Chairman Stinner and members of the Appropriations Committee, thank you for the opportunity to be with you. I am Hank Bounds (H-A-N-K B-O-U-N-D-S) and I am president of the University of Nebraska.
Today I’d like to have a conversation with you about Nebraska’s future. About what kind of University and state we’d like to leave to our children and grandchildren. About what we see on the horizon for our communities and our workforce, and what our plan is to get there. And I would like us to talk candidly about the hard choices we face, and the consequences that result from some of those choices.
Senators, I don’t think it’s an overstatement to say that there has never been a more important time for this conversation. We are at a defining moment in Nebraska’s history. We have a choice to make.
Are we going to reaffirm the partnership between the state and its public university that has opened the door of opportunity to young people and driven economic growth for almost 150 years?
Or will you decide that you no longer see the value that the University of Nebraska provides, and make it harder for us to offer affordable and excellent education to our 53,000 students?
You have made hard choices before and you have hard choices ahead. I recognize and appreciate the Legislature’s work, particularly that of Chairman Stinner and this Committee, and especially during these difficult times. I know you are committed to the best interests of our state and that you share our concerns about the delicate balance between budget cuts and the need to invest in long-term growth.

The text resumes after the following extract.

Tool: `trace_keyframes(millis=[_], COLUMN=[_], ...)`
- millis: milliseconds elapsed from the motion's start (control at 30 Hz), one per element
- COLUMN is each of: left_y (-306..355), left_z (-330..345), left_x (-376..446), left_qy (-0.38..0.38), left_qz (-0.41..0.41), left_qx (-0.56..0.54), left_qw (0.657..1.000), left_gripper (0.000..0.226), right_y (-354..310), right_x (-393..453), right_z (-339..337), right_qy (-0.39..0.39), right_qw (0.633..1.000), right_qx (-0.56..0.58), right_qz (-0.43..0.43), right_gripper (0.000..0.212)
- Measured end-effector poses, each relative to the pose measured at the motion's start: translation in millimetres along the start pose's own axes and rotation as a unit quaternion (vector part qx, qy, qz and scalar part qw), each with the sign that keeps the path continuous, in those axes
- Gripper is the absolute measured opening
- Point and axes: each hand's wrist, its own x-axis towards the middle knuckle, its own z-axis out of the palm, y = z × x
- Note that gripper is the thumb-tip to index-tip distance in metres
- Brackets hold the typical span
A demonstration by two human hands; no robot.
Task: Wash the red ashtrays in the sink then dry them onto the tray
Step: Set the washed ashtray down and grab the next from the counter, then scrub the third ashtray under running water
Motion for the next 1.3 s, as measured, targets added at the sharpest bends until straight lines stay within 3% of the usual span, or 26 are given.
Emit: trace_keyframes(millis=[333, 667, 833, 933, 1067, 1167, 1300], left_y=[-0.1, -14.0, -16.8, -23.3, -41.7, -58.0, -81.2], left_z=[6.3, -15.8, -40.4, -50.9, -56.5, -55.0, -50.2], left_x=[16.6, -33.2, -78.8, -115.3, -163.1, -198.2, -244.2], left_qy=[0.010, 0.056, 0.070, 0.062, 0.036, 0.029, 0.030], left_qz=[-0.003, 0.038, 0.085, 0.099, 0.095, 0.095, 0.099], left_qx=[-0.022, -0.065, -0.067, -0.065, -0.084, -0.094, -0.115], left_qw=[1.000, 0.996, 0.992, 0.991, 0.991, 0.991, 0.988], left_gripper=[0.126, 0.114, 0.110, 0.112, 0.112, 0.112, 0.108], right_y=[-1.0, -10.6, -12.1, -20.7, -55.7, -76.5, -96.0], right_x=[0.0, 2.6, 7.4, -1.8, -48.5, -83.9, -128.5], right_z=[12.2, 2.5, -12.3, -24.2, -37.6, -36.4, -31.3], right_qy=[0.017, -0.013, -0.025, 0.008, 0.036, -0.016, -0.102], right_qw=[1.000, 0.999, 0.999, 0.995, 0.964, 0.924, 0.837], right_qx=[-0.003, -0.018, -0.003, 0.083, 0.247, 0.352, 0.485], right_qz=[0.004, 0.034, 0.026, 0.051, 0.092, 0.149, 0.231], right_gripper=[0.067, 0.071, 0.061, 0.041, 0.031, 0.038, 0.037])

The University has been and will be a partner in helping you manage this challenge. But my view is that if we want Nebraska to compete, if we want this to be a place where our children and grandchildren will live and work and raise a family, if we want to build a workforce that will sustain us into the future, we have to invest in one of the primary economic drivers our state has. And that is the University of Nebraska.
I want to be clear, because I’ve been asked about the idea that the University “can’t take a cut.” It is the Legislature’s job to decide what kind of future you want for Nebraska. The University will manage the consequences of whatever choices you make. I do want to be completely candid with you about what those consequences are. You have probably read news stories about the proposed cuts we’ve announced in the past few days and I will review those in a few moments.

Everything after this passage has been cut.